Detection of IUPAC and IUPAC-like chemical names

Roman Klinger 1,*, Corinna Kolárik 1,2, Juliane Fluck 1, Martin Hofmann-Apitius 1,2 and Christoph M. Friedrich 1

1Fraunhofer Institute Algorithms and Scientific Computing (SCAI), Department of Bioinformatics, Schloss Birlinghoven, 53574 Sankt Augustin and 2Bonn-Aachen International Center for Information Technology (B-IT), Department of Applied Life Science Informatics, Dahlmannstrasse 2, D-53113 Bonn, Germany

*To whom correspondence should be addressed.


   Abstract

Motivation: Chemical compounds like small signal molecules or other biological active chemical substances are an important entity class in life science publications and patents. Several representations and nomenclatures for chemicals like SMILES, InChI, IUPAC or trivial names exist. Only SMILES and InChI names allow a direct structure search, but in biomedical texts trivial names and Iupac like names are used more frequent. While trivial names can be found with a dictionary-based approach and in such a way mapped to their corresponding structures, it is not possible to enumerate all IUPAC names. In this work, we present a new machine learning approach based on conditional random fields (CRF) to find mentions of IUPAC and IUPAC-like names in scientific text as well as its evaluation and the conversion rate with available name-to-structure tools.
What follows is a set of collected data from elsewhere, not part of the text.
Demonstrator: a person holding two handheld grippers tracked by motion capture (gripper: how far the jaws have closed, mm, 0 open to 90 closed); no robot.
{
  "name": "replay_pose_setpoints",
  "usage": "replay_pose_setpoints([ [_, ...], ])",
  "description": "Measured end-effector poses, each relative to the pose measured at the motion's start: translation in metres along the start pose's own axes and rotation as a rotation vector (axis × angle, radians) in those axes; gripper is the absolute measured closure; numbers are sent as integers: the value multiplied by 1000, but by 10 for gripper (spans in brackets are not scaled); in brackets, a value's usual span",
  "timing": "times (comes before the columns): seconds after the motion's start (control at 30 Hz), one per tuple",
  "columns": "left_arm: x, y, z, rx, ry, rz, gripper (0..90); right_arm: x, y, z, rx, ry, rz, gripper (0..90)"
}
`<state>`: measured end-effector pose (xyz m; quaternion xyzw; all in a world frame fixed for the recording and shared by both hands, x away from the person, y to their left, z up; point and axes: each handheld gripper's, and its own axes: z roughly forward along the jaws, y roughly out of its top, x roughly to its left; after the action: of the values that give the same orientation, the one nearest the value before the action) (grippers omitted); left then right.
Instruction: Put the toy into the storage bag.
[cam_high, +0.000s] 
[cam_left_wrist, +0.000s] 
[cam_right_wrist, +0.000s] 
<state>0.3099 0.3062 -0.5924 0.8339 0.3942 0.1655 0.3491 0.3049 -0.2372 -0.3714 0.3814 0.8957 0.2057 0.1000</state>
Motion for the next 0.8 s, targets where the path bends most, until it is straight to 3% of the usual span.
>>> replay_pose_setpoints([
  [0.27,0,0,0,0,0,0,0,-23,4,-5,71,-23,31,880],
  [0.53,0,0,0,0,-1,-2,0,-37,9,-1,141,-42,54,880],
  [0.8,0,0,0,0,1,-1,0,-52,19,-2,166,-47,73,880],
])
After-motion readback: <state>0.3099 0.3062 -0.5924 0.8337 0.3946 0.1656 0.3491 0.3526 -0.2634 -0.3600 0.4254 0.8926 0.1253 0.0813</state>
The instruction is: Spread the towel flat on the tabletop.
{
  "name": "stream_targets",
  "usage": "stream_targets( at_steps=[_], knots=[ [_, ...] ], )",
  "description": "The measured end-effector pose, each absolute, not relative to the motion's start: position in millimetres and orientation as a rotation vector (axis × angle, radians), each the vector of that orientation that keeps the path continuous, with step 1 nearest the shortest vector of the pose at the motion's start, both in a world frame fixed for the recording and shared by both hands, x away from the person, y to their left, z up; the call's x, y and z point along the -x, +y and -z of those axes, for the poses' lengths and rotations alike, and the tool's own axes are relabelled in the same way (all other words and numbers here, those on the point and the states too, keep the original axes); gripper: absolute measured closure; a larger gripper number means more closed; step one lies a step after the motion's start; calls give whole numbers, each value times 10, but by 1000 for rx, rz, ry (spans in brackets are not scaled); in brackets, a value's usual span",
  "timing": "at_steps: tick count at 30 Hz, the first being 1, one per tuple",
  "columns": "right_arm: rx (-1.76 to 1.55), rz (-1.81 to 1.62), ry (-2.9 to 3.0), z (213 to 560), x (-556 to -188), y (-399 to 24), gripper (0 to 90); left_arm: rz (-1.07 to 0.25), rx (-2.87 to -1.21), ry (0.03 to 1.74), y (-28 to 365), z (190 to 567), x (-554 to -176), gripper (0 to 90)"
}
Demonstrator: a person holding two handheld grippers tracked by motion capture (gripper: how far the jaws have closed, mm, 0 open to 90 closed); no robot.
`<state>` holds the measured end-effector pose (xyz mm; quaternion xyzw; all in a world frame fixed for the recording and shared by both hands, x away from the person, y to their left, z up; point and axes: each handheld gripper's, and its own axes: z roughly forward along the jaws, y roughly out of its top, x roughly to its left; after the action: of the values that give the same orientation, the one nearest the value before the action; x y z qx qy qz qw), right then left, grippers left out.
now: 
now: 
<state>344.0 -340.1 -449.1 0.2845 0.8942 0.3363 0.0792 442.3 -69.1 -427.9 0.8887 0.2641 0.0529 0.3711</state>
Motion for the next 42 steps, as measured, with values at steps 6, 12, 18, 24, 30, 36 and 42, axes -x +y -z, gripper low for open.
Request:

Results: We present an IUPAC name recognizer with an F1 measure of 85.6% on a MEDLINE corpus. The evaluation of different CRF orders and offset conjunction orders demonstrates the importance of these parameters. An evaluation of hand-selected patent sections containing large enumerations and terms with mixed nomenclature shows a good performance on these cases (F1 measure 81.5%). Remaining recognition problems are to detect correct borders of the typically long terms, especially when occurring in parentheses or enumerations. We demonstrate the scalability of our implementation by providing results from a full MEDLINE run.

Availability: We plan to publish the corpora, annotation guideline as well as the conditional random field model as a UIMA component.